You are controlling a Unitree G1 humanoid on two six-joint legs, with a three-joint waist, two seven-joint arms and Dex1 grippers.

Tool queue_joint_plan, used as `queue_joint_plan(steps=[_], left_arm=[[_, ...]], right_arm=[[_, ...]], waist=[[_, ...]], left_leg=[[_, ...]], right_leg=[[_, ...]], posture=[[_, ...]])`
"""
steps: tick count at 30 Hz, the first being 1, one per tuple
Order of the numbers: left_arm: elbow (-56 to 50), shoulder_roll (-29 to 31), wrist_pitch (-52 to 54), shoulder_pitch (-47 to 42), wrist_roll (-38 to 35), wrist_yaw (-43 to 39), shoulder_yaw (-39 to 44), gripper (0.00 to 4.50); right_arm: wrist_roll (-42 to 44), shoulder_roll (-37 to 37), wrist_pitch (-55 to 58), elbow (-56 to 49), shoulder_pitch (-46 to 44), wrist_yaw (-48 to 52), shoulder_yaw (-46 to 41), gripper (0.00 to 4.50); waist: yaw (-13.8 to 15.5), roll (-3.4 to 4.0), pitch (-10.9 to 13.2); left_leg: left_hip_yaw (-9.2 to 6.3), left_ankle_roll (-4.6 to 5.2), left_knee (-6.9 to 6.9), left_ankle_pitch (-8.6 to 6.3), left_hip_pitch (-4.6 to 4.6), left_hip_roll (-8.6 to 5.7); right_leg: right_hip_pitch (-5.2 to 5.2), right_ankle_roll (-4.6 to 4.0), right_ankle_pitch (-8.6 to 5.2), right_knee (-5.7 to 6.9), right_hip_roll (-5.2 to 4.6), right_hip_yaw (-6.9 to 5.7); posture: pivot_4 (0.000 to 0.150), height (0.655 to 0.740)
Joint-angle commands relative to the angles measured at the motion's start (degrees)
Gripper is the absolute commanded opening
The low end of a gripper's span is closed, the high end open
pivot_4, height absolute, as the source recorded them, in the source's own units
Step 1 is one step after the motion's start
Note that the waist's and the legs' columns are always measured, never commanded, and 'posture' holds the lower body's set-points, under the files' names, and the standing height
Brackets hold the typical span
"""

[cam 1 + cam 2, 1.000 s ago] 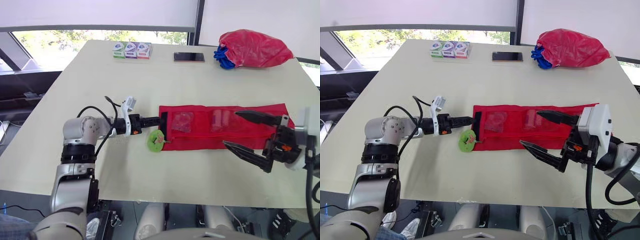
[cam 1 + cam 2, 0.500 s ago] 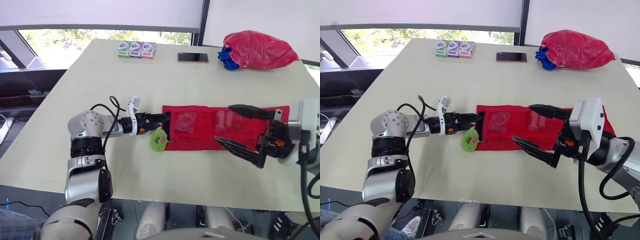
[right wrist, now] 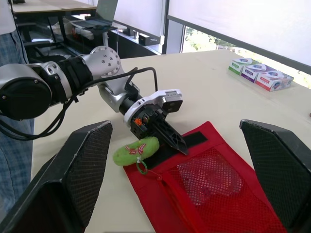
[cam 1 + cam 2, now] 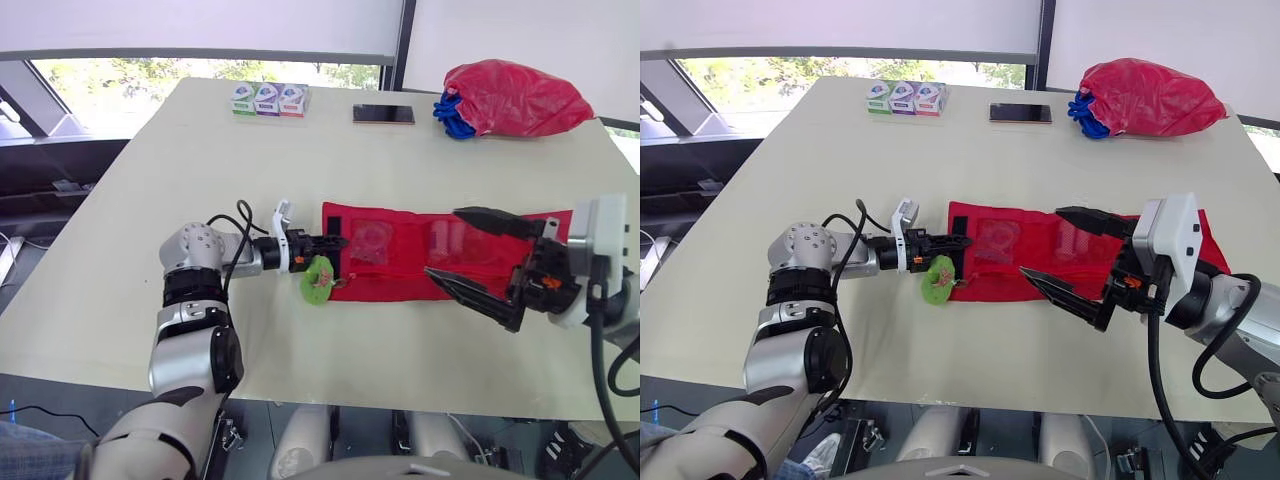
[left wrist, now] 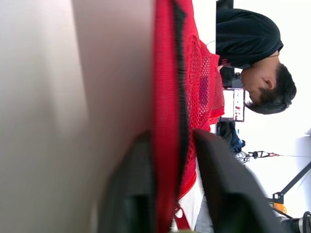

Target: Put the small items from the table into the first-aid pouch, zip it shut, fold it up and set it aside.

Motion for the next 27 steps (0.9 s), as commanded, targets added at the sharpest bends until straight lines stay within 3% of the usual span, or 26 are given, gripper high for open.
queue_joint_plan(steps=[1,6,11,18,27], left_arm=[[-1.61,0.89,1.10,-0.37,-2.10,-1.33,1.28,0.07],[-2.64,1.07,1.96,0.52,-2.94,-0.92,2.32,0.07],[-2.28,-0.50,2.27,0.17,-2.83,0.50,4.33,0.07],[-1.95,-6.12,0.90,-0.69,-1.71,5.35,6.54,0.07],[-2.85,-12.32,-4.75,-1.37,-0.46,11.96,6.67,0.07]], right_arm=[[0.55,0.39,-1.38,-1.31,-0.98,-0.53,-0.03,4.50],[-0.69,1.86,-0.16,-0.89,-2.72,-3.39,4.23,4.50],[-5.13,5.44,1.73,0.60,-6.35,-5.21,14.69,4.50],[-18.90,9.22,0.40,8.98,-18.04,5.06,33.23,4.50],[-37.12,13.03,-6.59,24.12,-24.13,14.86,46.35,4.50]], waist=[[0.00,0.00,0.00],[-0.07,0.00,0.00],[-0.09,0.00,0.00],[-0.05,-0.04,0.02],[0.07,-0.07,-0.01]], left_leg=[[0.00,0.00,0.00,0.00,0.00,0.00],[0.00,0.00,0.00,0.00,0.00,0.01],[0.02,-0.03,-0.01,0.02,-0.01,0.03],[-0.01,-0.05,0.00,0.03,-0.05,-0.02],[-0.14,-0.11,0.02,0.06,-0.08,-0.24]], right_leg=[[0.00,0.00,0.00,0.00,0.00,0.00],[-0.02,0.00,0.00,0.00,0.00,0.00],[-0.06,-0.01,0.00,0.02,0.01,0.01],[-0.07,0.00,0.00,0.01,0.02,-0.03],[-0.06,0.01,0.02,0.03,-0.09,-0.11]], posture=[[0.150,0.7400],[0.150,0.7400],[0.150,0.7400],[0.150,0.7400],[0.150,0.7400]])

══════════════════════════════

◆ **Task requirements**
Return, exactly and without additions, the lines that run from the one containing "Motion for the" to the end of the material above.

◆ **Task result**
Motion for the next 27 steps (0.9 s), as commanded, targets added at the sharpest bends until straight lines stay within 3% of the usual span, or 26 are given, gripper high for open.
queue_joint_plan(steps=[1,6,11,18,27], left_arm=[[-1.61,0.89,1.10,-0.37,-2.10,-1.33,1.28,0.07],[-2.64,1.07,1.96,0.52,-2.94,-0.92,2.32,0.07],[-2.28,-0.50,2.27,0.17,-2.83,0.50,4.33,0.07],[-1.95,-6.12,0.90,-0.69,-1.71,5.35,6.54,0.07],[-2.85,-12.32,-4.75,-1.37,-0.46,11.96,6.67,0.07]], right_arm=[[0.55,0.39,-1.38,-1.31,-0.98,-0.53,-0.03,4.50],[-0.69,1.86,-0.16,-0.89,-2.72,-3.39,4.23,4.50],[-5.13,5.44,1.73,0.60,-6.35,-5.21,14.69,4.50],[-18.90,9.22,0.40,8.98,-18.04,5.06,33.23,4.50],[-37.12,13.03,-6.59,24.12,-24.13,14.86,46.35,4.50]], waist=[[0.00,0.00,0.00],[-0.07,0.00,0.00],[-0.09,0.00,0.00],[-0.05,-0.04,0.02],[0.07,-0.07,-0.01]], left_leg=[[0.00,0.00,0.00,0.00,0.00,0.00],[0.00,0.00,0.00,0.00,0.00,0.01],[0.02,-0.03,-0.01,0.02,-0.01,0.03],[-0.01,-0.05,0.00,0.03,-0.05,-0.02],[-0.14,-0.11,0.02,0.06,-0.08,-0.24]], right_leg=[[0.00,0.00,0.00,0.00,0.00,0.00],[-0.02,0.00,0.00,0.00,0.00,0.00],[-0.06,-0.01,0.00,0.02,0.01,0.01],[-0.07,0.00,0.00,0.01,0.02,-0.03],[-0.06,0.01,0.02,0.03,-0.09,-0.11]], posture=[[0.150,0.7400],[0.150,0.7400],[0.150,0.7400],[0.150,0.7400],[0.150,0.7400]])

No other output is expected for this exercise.